= What the task asks =
Every line of the data is to be retyped exactly.

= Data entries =

# # # #

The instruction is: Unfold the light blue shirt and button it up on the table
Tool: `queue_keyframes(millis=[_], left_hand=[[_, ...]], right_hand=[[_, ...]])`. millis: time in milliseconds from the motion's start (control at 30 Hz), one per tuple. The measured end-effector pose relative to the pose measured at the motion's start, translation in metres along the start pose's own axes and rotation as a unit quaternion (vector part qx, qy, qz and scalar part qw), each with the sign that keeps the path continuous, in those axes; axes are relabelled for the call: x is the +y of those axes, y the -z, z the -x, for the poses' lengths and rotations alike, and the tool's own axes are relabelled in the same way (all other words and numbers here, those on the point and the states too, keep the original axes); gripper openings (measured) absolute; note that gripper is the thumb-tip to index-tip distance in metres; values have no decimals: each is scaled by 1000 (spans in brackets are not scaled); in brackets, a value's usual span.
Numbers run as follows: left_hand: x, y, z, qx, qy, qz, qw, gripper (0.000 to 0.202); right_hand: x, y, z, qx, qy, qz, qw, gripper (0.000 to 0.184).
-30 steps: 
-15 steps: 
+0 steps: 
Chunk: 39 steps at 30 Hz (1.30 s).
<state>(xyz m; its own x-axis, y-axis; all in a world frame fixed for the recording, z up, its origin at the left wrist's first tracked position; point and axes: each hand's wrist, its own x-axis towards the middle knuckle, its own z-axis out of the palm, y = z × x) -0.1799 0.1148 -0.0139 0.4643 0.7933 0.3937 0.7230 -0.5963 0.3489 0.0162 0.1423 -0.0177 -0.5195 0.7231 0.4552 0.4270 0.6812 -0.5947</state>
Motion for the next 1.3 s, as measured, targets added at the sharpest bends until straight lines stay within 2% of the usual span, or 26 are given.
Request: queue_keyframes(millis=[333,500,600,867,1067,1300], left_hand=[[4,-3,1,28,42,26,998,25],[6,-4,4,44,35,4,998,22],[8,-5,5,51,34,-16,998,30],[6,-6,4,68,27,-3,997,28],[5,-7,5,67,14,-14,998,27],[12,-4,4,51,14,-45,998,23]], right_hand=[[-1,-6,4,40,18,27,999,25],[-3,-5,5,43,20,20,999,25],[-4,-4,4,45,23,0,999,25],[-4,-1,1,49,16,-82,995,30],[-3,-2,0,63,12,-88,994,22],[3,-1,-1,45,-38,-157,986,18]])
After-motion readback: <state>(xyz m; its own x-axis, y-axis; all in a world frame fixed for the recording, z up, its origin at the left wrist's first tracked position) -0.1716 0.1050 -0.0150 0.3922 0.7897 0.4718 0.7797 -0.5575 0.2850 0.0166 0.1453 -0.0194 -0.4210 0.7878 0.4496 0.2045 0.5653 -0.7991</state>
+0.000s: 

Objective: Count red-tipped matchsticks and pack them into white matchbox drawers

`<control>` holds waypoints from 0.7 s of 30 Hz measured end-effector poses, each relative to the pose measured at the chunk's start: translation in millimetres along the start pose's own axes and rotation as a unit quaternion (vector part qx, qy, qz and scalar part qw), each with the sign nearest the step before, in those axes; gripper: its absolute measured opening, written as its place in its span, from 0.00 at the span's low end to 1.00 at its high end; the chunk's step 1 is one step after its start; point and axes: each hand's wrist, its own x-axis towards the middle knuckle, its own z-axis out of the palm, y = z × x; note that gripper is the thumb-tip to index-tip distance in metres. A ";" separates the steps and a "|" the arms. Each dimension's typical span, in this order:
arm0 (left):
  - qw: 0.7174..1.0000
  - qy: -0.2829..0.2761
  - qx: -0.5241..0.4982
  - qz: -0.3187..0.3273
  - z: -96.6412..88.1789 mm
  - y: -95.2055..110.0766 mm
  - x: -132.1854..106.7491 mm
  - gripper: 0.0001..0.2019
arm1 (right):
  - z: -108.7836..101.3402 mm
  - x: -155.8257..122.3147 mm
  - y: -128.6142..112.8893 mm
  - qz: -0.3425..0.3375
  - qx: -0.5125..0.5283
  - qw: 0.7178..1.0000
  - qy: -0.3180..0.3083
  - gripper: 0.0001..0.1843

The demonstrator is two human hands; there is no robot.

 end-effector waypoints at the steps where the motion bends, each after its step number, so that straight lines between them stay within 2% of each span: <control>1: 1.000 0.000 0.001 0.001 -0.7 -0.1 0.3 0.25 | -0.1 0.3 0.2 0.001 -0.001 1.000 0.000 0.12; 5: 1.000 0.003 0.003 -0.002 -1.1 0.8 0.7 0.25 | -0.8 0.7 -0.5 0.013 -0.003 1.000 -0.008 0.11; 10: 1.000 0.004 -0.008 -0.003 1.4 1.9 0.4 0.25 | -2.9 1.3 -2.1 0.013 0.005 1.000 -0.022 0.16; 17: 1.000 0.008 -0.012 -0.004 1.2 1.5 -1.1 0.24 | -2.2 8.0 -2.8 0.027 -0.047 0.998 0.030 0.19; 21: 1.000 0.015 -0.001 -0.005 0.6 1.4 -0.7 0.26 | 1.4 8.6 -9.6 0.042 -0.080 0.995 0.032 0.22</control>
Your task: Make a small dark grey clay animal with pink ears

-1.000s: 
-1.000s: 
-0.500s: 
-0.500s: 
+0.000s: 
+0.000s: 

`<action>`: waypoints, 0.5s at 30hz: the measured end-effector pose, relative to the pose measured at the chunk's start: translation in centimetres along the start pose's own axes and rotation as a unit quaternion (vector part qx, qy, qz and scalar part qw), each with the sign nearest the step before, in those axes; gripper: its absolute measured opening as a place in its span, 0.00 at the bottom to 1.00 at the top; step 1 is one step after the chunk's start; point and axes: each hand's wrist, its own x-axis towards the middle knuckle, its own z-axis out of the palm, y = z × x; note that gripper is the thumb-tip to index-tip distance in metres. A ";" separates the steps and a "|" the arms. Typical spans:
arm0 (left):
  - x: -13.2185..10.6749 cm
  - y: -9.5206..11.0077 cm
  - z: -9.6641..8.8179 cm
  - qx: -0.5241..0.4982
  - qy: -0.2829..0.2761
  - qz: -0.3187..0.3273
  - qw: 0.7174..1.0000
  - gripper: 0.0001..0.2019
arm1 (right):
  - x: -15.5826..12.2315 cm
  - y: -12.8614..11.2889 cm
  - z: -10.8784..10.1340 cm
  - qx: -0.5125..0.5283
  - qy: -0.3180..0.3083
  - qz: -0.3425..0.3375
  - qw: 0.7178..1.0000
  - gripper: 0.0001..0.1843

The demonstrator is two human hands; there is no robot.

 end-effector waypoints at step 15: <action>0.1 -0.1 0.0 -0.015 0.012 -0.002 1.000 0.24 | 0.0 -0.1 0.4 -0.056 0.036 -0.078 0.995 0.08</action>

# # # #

= Solution to this problem =
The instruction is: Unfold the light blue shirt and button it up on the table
Tool: `queue_keyframes(millis=[_], left_hand=[[_, ...]], right_hand=[[_, ...]])`. millis: time in milliseconds from the motion's start (control at 30 Hz), one per tuple. The measured end-effector pose relative to the pose measured at the motion's start, translation in metres along the start pose's own axes and rotation as a unit quaternion (vector part qx, qy, qz and scalar part qw), each with the sign that keeps the path continuous, in those axes; axes are relabelled for the call: x is the +y of those axes, y the -z, z the -x, for the poses' lengths and rotations alike, and the tool's own axes are relabelled in the same way (all other words and numbers here, those on the point and the states too, keep the original axes); gripper openings (measured) absolute; note that gripper is the thumb-tip to index-tip distance in metres; values have no decimals: each is scaled by 1000 (spans in brackets are not scaled); in brackets, a value's usual span.
Numbers run as follows: left_hand: x, y, z, qx, qy, qz, qw, gripper (0.000 to 0.202); right_hand: x, y, z, qx, qy, qz, qw, gripper (0.000 to 0.184).
-30 steps: 
-15 steps: 
+0 steps: 
Chunk: 39 steps at 30 Hz (1.30 s).
<state>(xyz m; its own x-axis, y-axis; all in a world frame fixed for the recording, z up, its origin at the left wrist's first tracked position; point and axes: each hand's wrist, its own x-axis towards the middle knuckle, its own z-axis out of the palm, y = z × x) -0.1799 0.1148 -0.0139 0.4643 0.7933 0.3937 0.7230 -0.5963 0.3489 0.0162 0.1423 -0.0177 -0.5195 0.7231 0.4552 0.4270 0.6812 -0.5947</state>
Motion for the next 1.3 s, as measured, targets added at the sharpest bends until straight lines stay within 2% of the usual span, or 26 are given.
Request: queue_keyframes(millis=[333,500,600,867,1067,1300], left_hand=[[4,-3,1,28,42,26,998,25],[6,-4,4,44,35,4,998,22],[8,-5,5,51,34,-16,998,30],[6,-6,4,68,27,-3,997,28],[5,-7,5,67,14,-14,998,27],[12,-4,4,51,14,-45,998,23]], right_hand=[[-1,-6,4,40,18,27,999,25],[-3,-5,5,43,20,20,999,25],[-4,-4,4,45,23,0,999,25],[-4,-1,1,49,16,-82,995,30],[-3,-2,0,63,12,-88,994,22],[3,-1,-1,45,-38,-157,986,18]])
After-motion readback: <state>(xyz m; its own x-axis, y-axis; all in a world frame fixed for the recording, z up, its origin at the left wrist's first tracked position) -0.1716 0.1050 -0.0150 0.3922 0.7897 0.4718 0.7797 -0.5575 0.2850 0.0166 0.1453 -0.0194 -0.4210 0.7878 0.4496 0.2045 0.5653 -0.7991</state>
+0.000s: 

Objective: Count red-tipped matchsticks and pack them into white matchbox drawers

`<control>` holds waypoints from 0.7 s of 30 Hz measured end-effector poses, each relative to the pose measured at the chunk's start: translation in millimetres along the start pose's own axes and rotation as a unit quaternion (vector part qx, qy, qz and scalar part qw), each with the sign nearest the step before, in those axes; gripper: its absolute measured opening, written as its place in its span, from 0.00 at the span's low end to 1.00 at its high end; the chunk's step 1 is one step after its start; point and axes: each hand's wrist, its own x-axis towards the middle knuckle, its own z-axis out of the palm, y = z × x; note that gripper is the thumb-tip to index-tip distance in metres. A ";" separates the steps and a "|" the arms. Each dimension's typical span, in this order:
arm0 (left):
  - qw: 0.7174..1.0000
  - qy: -0.2829..0.2761
  - qx: -0.5241..0.4982
  - qz: -0.3187..0.3273
  - z: -96.6412..88.1789 mm
  - y: -95.2055..110.0766 mm
  - x: -132.1854..106.7491 mm
  - gripper: 0.0001..0.2019
arm1 (right):
  - z: -108.7836..101.3402 mm
  - x: -155.8257..122.3147 mm
  - y: -128.6142..112.8893 mm
  - qz: -0.3425..0.3375
  - qx: -0.5125..0.5283
  - qw: 0.7178..1.0000
  - qy: -0.3180..0.3083
  - gripper: 0.0001..0.1843

The demonstrator is two human hands; there is no robot.

 end-effector waypoints at the steps where the motion bends, each after its step number, so that straight lines between them stay within 2% of each span: <control>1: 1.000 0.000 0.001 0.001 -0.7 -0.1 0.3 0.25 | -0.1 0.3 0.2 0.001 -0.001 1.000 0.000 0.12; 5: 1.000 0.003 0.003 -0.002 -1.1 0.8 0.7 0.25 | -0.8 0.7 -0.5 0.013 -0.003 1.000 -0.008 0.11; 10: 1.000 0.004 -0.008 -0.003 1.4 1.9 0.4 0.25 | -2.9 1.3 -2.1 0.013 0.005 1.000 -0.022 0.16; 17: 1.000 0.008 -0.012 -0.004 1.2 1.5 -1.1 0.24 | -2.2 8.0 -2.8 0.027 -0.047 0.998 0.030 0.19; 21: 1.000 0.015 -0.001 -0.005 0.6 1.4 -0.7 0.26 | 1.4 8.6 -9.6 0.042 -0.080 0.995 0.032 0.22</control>
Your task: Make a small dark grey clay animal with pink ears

-1.000s: 
-1.000s: 
-0.500s: 
-0.500s: 
+0.000s: 
+0.000s: 

`<action>`: waypoints, 0.5s at 30hz: the measured end-effector pose, relative to the pose measured at the chunk's start: translation in centimetres along the start pose's own axes and rotation as a unit quaternion (vector part qx, qy, qz and scalar part qw), each with the sign nearest the step before, in those axes; gripper: its absolute measured opening as a place in its span, 0.00 at the bottom to 1.00 at the top; step 1 is one step after the chunk's start; point and axes: each hand's wrist, its own x-axis towards the middle knuckle, its own z-axis out of the palm, y = z × x; note that gripper is the thumb-tip to index-tip distance in metres. A ";" separates the steps and a "|" the arms. Typical spans:
arm0 (left):
  - x: -13.2185..10.6749 cm
  - y: -9.5206..11.0077 cm
  - z: -9.6641..8.8179 cm
  - qx: -0.5241..0.4982
  - qy: -0.2829..0.2761
  - qz: -0.3187..0.3273
  - qw: 0.7174..1.0000
  - gripper: 0.0001..0.2019
arm1 (right):
  - x: -15.5826..12.2315 cm
  - y: -12.8614..11.2889 cm
  - z: -10.8784..10.1340 cm
  - qx: -0.5125..0.5283
  - qy: -0.3180..0.3083
  - qz: -0.3425..0.3375
  - qw: 0.7178..1.0000
  - gripper: 0.0001..0.1843

The demonstrator is two human hands; there is no robot.

 end-effector waypoints at step 15: <action>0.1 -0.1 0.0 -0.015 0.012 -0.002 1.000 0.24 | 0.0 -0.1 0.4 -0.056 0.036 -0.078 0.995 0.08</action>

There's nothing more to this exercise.